DIRECTIONS FOR THIS TASK - Would you please copy all of the data exactly, skipping the images?

GIVEN DATA -
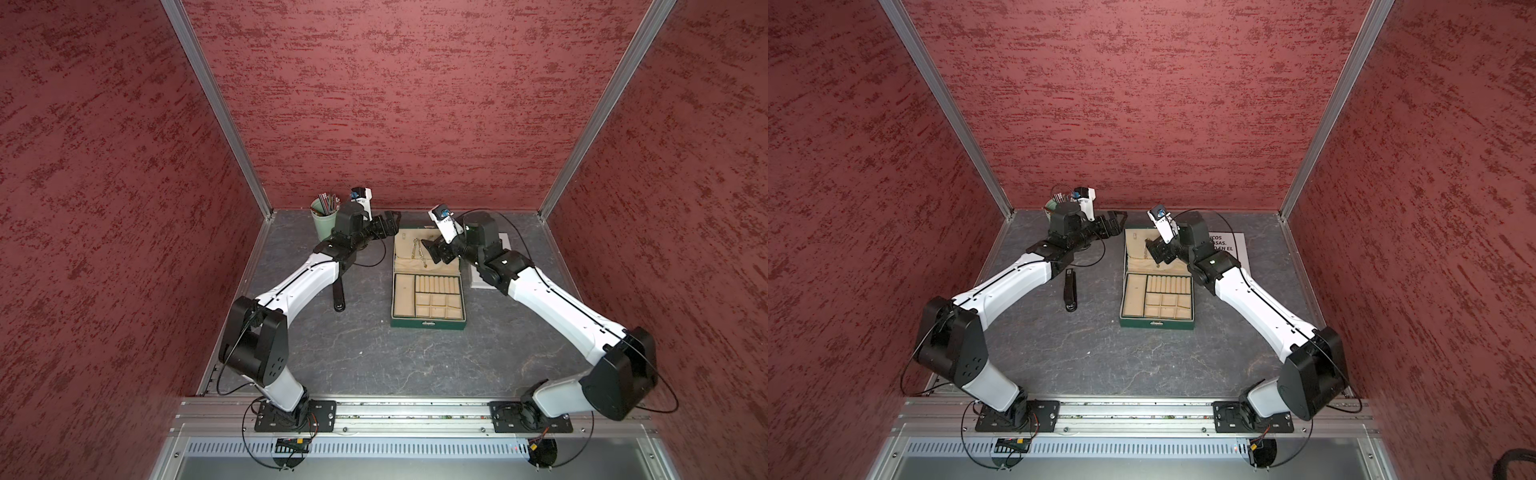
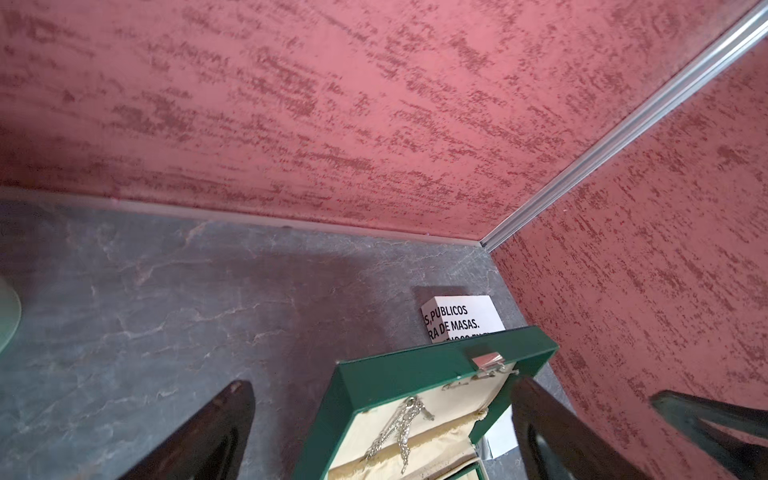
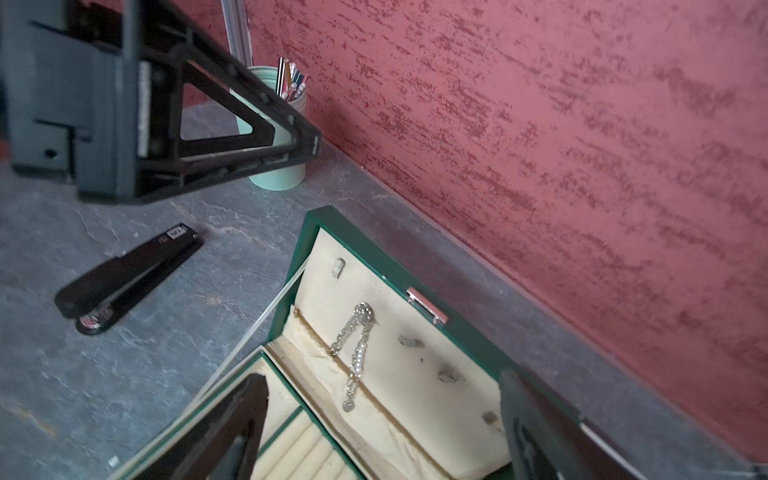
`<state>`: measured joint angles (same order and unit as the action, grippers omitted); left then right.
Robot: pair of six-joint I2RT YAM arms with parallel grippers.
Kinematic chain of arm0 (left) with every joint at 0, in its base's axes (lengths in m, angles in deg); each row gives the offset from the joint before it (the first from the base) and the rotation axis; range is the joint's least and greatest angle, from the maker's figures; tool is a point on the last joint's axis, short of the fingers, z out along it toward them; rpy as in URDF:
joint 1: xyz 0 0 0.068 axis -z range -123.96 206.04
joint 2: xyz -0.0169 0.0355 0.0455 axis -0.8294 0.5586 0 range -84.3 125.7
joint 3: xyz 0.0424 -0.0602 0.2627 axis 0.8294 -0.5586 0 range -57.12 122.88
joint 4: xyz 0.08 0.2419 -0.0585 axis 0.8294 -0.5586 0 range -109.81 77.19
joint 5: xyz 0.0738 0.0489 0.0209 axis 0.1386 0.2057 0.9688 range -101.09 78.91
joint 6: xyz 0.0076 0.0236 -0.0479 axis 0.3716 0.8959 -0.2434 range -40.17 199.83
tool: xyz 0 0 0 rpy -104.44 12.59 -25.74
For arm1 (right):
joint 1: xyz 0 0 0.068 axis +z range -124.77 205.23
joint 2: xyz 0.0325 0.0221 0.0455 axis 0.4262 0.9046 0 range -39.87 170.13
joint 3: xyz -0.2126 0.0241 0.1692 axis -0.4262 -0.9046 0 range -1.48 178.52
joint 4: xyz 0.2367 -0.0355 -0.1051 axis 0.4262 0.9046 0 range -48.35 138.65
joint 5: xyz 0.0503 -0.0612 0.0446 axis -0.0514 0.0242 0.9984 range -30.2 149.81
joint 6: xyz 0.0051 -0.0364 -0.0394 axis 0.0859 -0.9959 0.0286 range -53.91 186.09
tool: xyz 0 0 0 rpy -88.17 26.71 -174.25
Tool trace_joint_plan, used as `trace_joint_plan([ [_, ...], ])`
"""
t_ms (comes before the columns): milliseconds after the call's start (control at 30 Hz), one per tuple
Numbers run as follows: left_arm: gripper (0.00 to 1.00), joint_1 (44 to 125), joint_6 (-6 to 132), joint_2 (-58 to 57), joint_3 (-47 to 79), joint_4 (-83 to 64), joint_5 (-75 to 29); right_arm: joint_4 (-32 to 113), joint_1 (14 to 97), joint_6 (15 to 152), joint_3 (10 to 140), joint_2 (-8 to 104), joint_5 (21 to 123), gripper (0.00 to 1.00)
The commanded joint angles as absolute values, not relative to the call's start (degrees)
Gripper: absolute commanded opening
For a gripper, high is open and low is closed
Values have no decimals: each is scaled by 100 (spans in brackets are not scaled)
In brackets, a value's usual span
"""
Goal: Put jewelry chain into jewelry box
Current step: Close the fastener on the jewelry box.
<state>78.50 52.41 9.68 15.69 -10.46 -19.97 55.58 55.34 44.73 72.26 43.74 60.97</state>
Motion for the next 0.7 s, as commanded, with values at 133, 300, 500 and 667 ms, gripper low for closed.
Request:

OUTPUT FOR THIS TASK -
`<state>`: measured joint angles (same order and unit as the action, grippers omitted); left then right.
Robot: pair of six-joint I2RT YAM arms with parallel grippers.
Kinematic chain of arm0 (left) with every joint at 0, in its base's axes (lengths in m, angles in deg); each row gives the offset from the joint before it (the first from the base) and the rotation axis; range is the joint's least and greatest angle, from the maker's figures; tool is a point on the last joint's axis, short of the fingers, z out along it toward them; rpy as in URDF:
joint 1: xyz 0 0 0.068 axis -z range -123.96 206.04
joint 2: xyz -0.0169 0.0355 0.0455 axis -0.8294 0.5586 0 range -84.3 125.7
joint 3: xyz 0.0424 -0.0602 0.2627 axis 0.8294 -0.5586 0 range -57.12 122.88
joint 4: xyz 0.08 0.2419 -0.0585 axis 0.8294 -0.5586 0 range -109.81 77.19
joint 5: xyz 0.0738 0.0489 0.0209 axis 0.1386 0.2057 0.9688 range -101.09 78.91
joint 6: xyz 0.0076 0.0236 -0.0479 axis 0.3716 0.8959 -0.2434 range -40.17 199.83
tool: xyz 0 0 0 rpy -104.44 12.59 -25.74
For arm1 (right):
joint 1: xyz 0 0 0.068 axis +z range -124.77 205.23
joint 2: xyz 0.0325 0.0221 0.0455 axis 0.4262 0.9046 0 range -39.87 170.13
joint 3: xyz -0.2126 0.0241 0.1692 axis -0.4262 -0.9046 0 range -1.48 178.52
joint 4: xyz 0.2367 -0.0355 -0.1051 axis 0.4262 0.9046 0 range -48.35 138.65
joint 5: xyz 0.0503 -0.0612 0.0446 axis -0.0514 0.0242 0.9984 range -30.2 149.81
joint 6: xyz 0.0051 -0.0364 -0.0394 axis 0.0859 -0.9959 0.0286 range -53.91 186.09
tool: xyz 0 0 0 rpy -88.17 26.71 -174.25
Tool trace_joint_plan, used as `trace_joint_plan([ [_, ...], ])`
"""
t_ms (comes before the columns): milliseconds after the call's start (control at 30 Hz), one per tuple
Numbers run as follows: left_arm: gripper (0.00 to 1.00), joint_1 (44 to 125), joint_6 (-6 to 132), joint_2 (-58 to 57), joint_3 (-47 to 79), joint_4 (-83 to 64), joint_5 (-75 to 29); right_arm: joint_4 (-32 to 113), joint_1 (14 to 97), joint_6 (15 to 152), joint_3 (10 to 140), joint_2 (-8 to 104), joint_5 (21 to 123), gripper (0.00 to 1.00)
The commanded joint angles as absolute values, not relative to the call's start (degrees)
Gripper: absolute commanded opening
For a gripper, high is open and low is closed
Values have no decimals: each is scaled by 100 (spans in brackets are not scaled)
In brackets, a value's usual span
"""
Goal: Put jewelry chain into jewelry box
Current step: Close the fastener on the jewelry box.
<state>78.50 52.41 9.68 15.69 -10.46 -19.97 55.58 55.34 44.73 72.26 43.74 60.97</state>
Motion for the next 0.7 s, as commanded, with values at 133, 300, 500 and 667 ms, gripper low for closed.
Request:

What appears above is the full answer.